In [None]:
%pip install --upgrade pip
%pip install --disable-pip-version-check \
    torch==1.13.1 \
    torchdata==0.5.1 --quiet

%pip install \
    transformers==4.27.2 \
    datasets==2.11.0 \
    evaluate==0.4.0 \
    rouge_score==0.1.2 \
    loralib==0.1.1 \
    peft==0.3.0 --quiet

In [None]:
from datasets import load_dataset, load_metric
from transformers import AutoModelForSeq2SeqLM, AutoTokenizer, GenerationConfig, TrainingArguments, Trainer
import torch
import time
import evaluate
import pandas as pd
import numpy as np


In [None]:
dataset = load_dataset('json', data_files='flan_t5_q2f_dataset.json')

In [None]:
q2f_datasets=dataset.shuffle(seed=42)
q2f_datasets

In [None]:
datasets_train_test = q2f_datasets["train"].train_test_split(test_size=80)
datasets_train_validation = datasets_train_test["train"].train_test_split(test_size=50)

q2f_datasets["train"] = datasets_train_validation["train"]
q2f_datasets["validation"] = datasets_train_validation["test"]
q2f_datasets["test"] = datasets_train_test["test"]
q2f_datasets

In [None]:
example_indices = [9, 40, 50]

dash_line = '-'.join('' for x in range(100))

for i, index in enumerate(example_indices):
    print(dash_line)
    print('Example ', i + 1)
    print(dash_line)
    print('INPUT:')
    print(q2f_datasets['test'][index]['input'])
    print(dash_line)
    print('OUTPUT:')
    print(q2f_datasets['test'][index]['output'])
    print(dash_line)
    print()

In [None]:
model_name='google/flan-t5-base'

original_model = AutoModelForSeq2SeqLM.from_pretrained(model_name)

In [None]:
tokenizer = AutoTokenizer.from_pretrained(model_name, use_fast=True)

In [None]:
def print_number_of_trainable_model_parameters(model):
    trainable_model_params = 0
    all_model_params = 0
    for _, param in model.named_parameters():
        all_model_params += param.numel()
        if param.requires_grad:
            trainable_model_params += param.numel()
    return f"trainable model parameters: {trainable_model_params}\nall model parameters: {all_model_params}\npercentage of trainable model parameters: {100 * trainable_model_params / all_model_params:.2f}%"

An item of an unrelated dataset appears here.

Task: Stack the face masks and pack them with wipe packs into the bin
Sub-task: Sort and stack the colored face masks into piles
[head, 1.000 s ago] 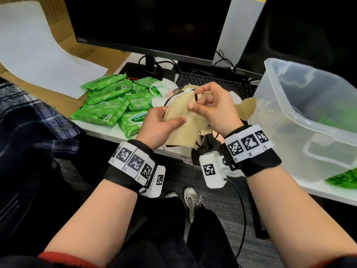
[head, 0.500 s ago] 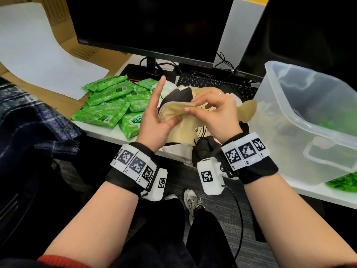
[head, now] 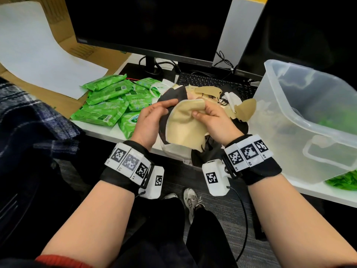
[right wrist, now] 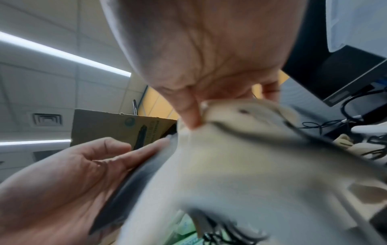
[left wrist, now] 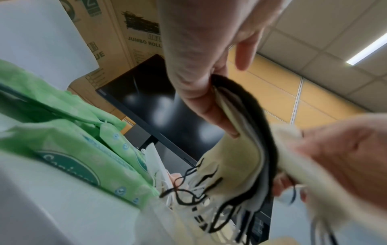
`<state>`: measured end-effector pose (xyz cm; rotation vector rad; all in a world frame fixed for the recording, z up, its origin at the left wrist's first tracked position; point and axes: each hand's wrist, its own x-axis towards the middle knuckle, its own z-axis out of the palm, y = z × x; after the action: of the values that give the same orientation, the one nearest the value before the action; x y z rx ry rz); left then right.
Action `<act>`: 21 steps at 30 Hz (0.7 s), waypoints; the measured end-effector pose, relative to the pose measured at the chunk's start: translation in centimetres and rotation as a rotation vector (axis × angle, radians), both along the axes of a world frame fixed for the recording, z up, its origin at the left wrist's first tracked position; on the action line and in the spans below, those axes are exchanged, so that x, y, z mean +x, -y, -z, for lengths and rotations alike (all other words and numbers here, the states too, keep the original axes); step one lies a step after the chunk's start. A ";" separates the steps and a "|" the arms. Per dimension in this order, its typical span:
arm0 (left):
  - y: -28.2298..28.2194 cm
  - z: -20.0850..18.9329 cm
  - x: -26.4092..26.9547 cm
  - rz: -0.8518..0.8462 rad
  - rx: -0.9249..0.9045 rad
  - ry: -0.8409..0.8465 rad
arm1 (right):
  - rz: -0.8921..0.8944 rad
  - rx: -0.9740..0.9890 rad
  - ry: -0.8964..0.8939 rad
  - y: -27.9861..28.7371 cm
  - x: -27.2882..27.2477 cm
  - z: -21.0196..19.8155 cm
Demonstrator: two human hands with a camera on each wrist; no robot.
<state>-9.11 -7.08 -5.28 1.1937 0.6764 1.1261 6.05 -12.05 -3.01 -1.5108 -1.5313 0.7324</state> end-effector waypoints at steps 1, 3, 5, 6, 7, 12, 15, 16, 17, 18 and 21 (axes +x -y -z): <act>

print(print_number_of_trainable_model_parameters(original_model))

In [None]:
sentence = "miles to kilometers"

sentence_encoded = tokenizer(sentence, return_tensors='pt')

sentence_decoded = tokenizer.decode(
        sentence_encoded["input_ids"][0],
        skip_special_tokens=True
    )

print('ENCODED SENTENCE:')
print(sentence_encoded["input_ids"][0])
print('\nDECODED SENTENCE:')
print(sentence_decoded)

In [None]:
for i, index in enumerate(example_indices):
    input = q2f_datasets['test'][index]['input']
    output = q2f_datasets['test'][index]['output']

    prompt = f"""
Input:

{input}

Output: ?
    """

    # Input constructed prompt instead of the dialogue.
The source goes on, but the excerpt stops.